Quando eu falo da liberdade, eu falo no sentido melhor, de quanto os caras chegarem em mim e falar assim “eu queria tanto namorar você, eu queria tanto assumir um relacionamento com você, eu queria tanto te apresentar pros meus pais, eu queria tanto te levar nas festas dos meus sobrinhos, e tudo mais, eu queria tanto formar uma família com você, eu queria tanto casar e tudo mais, mas eu não faço isso porque eu tenho medo do que as pessoas vão pensar e do que a sociedade vai falar de mim”. E por mais que eu entenda eles, eu falo “e vai continuar assim porque existem pessoas frouxas que nem você que não assume essa postura de enfrentamento, é por isso que as pessoas gostam de mim, porque eu sou livre” então eu falei assim: “o que impede de assumir um relacionamento comigo, o medo das pessoas, o medo dos olhares, as pessoas te olharem e cochicharem, as pessoas rirem e te chamarem de gay? Então por que você tá vivendo? Qual é o sentido da vida? ” Voltando aos rótulos, okay ter rótulos, mas que seu rótulo seja sua liberdade. Qual é o problema de um homem hétero cis pintar as unhas? Qual o problema de uma mulher cis hétero usar roupas masculinas?

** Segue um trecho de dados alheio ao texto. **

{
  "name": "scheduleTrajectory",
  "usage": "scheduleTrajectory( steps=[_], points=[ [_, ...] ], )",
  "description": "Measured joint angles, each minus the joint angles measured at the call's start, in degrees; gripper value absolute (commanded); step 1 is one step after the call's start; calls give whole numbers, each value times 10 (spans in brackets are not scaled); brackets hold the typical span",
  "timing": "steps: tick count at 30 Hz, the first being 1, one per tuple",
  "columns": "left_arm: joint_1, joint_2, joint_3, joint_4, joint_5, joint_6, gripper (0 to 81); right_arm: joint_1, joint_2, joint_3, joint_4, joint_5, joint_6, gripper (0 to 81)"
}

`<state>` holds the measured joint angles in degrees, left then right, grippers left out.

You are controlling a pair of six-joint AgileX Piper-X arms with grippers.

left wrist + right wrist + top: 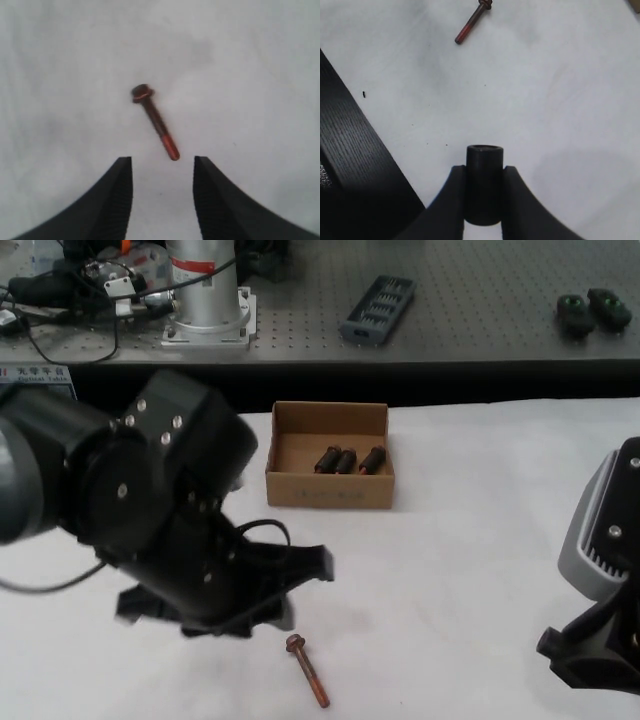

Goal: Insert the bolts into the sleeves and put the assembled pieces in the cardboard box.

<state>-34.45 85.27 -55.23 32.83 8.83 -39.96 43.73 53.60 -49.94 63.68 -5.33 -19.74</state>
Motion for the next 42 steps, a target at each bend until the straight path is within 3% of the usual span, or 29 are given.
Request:
scheduleTrajectory(
  steps=[2, 9, 13, 23, 42],
  points=[
    [0, 0, 11, -3, -24, -82, 295, 0, 0, 0, 0, 0, 0, 20],
    [0, 5, 31, -64, -65, -221, 297, 0, 0, 0, 0, 0, 0, 20],
    [-12, 29, 30, -137, -74, -236, 297, 0, 0, 0, 0, 0, 0, 20],
    [-62, 82, 30, -149, -78, -271, 297, 0, 0, 0, 0, 0, -4, 20],
    [-61, 140, 30, -182, -78, -306, 297, 0, 0, 0, 2, 0, -4, 20]
  ],
)
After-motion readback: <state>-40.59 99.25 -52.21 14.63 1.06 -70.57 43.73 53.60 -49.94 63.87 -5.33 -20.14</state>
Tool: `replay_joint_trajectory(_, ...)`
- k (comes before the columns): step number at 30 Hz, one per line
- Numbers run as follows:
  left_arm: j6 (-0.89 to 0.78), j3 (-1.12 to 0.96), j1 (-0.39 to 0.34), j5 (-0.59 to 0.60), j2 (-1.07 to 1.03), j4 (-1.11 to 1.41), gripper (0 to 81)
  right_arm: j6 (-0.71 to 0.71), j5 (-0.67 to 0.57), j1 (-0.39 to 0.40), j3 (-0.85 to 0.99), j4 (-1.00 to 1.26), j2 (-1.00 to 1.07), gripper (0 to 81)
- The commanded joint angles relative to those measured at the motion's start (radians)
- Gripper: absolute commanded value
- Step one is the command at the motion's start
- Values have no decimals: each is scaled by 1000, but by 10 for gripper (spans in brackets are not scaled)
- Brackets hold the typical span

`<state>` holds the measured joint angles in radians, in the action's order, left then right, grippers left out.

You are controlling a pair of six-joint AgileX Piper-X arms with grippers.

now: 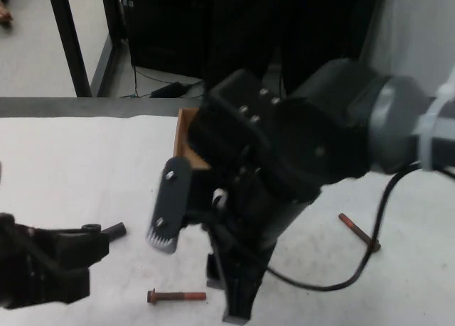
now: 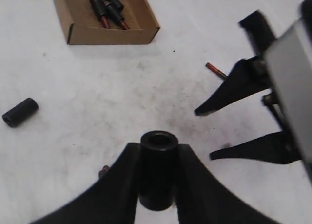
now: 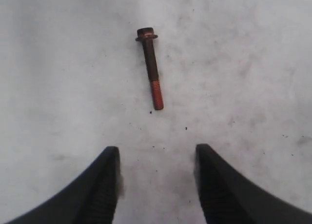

Quando eu vejo as pessoas me olhando, independente da cara que elas fazem, independente do olhar, eu penso “nossa, você tá tão bonita, você tá tão maravilhosa, que as pessoas ficam incomodadas”, quando é uma cara feia. Quando é uma cara mais de desejo, eu falo “olha só, você tá tão gostosa que as pessoas tão te desejando demais” e entender que tipo, aquilo que doía tanto em mim, hoje é minha autoestima, hoje tá me fazendo bem. Lógico que nem sempre consigo, mas eu falei um monte de coisa, abri um monte de parêntese, não fechei quase nenhum, mas a vida é assim. Mas o rótulo tem que ser a liberdade. Fim.
E hoje a gente fala muito sobre a liberdade: assume a sua cor, assume a sua pele, o seu nariz, pra que tanta cirurgia plástica, tá tudo bem você não ter o celular da última moda, tudo bem. Seja você, acabou. A gente tá aqui pra isso, pra ser a gente. Se a gente não for a gente, quem vai ser, o que vai ser, quando a gente vai ser? Tem pessoas que acreditam que a gente vive só uma vez, tem pessoas que acreditam que nessa encarnação a gente precisa ser o que somos, e fim. Eu acho que essa é a principal mensagem que a transsexualidade, como um todo, no sentido de termo, quer passar pra nós: ser livres. Quebrem protocolos, quebrem rótulos, quebrem regras, quebrem imposições, quebrem posições sociais, físicas e todas que existem, todas que possam te prender e te limitar. A gente não é passarinho, mas a gente tem asas e a gente pode voar.